18/04/25 11:58:34 INFO SparkContext: Created broadcast 0 from Traceback (most recent call last): File "/Users/xxxxx/scripts/hive/hive.py", line 12, in spark.sql("SELECT * FROM pokes").show() File "/usr/local/Cellar/apache-spark/2.2.1/libexec/python/lib/pyspark.zip/pyspark/sql/dataframe.py", line 336, in show File "/usr/local/Cellar/apache-spark/2.2.1/libexec/python/lib/py4j-0.10.4-src.zip/py4j/java_gateway.py", line 1133, in call File "/usr/local/Cellar/apache-spark/2.2.1/libexec/python/lib/pyspark.zip/pyspark/sql/utils.py", line 79, in deco pyspark.sql.utils.IllegalArgumentException: u'java.net.UnknownHostException: namenode'

Thanks!

2
No SQLContext()?pissall
I think SparkSession manage SQLContextvicrab
I think some underneath DOCKER/HADOOP configuration is broken. It's trying to connect to host with domain name namenodevvg

2 Answers

1
votes

I dont think the problem is .show(), but the execution of the query itself.

Search the config file for HDFS (hdfs-site) and change the value for namenode:

<configuration>
 <property>
     <name>dfs.namenode.http-address</name>
     <value>webhdfs://localhost:50070</value>
 </property>
</configuration>

I have used localhost as address assuming you are use a standalone conf, else you need to find out the name of the namenode. Also it might just need hdfs instead of webhdfs as prefix of the address.

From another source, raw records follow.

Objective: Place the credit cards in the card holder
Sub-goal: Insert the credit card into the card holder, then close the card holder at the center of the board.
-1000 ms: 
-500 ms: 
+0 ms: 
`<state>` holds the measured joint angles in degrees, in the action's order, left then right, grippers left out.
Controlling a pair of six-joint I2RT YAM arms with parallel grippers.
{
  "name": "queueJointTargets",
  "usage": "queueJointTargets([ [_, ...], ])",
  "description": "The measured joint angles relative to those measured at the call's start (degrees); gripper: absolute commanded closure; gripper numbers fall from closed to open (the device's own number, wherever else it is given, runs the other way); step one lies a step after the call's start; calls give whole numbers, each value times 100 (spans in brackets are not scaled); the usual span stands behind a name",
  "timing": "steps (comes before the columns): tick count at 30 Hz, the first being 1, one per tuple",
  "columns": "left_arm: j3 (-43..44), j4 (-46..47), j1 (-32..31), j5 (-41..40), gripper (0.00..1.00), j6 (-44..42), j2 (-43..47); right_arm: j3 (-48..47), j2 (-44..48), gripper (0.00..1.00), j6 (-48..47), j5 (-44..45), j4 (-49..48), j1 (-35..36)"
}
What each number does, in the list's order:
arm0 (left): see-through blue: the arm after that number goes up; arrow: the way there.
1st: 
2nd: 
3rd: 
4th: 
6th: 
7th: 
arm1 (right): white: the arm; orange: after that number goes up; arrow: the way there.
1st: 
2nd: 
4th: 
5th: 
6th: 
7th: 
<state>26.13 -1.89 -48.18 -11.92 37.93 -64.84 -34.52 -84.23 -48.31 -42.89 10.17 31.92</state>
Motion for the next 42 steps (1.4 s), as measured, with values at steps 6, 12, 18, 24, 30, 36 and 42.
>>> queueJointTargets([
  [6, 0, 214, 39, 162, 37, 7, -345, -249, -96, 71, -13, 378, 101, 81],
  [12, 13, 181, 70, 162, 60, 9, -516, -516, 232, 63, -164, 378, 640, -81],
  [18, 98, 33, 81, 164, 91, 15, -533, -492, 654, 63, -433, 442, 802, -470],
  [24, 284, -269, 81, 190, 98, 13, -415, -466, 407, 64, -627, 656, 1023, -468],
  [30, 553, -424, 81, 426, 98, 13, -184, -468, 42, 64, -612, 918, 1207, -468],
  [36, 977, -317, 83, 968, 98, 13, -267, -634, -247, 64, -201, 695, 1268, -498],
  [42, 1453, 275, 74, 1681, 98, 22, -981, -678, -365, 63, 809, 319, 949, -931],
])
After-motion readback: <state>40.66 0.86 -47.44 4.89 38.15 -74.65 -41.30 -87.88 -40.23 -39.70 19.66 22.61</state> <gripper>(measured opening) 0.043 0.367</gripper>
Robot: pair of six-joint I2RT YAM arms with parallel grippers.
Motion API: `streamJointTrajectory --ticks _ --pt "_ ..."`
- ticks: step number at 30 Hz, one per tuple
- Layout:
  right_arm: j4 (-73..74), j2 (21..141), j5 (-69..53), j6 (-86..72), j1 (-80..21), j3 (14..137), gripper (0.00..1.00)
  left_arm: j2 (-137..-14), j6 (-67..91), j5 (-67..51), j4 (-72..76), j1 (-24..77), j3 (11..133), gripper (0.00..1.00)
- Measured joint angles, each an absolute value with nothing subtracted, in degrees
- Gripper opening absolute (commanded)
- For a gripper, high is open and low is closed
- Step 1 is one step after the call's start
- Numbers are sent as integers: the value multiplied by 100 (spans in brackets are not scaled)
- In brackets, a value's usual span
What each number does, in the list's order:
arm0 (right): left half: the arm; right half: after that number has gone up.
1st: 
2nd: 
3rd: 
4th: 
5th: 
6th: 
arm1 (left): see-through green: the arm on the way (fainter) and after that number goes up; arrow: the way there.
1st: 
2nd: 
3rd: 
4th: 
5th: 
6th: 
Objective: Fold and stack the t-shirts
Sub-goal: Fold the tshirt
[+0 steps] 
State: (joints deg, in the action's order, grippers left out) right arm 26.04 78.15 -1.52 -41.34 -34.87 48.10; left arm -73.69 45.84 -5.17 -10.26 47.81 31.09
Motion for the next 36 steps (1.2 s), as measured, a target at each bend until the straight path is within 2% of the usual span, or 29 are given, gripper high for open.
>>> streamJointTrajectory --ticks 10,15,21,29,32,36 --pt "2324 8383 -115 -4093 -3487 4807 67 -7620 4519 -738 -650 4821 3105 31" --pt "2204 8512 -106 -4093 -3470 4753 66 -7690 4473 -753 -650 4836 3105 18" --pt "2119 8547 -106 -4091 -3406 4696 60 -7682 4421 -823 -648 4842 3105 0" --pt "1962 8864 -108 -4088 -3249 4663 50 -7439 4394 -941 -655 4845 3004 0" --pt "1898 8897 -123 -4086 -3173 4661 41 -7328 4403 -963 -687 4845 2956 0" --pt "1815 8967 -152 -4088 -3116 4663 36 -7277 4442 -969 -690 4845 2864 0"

After that you can try to restart the namenode:

$HADOOP_HOME/bin/stop.dfs.sh
$HADOOP_HOME/bin/hadoop-daemon.sh stop namenode
$HADOOP_HOME/bin/start.dfs.sh
$HADOOP_HOME/bin/hadoop-daemon.sh start namenode
0
votes

Maybe the problem is not in your code.

Check the version from Java JDK that you are using. What I know is that the spark.sql().show() is not compatible with Java JDK 11. If you are using this version, just make a downgrade to version 8. And don´t forget to configure correctly the environments variable for JDK 8.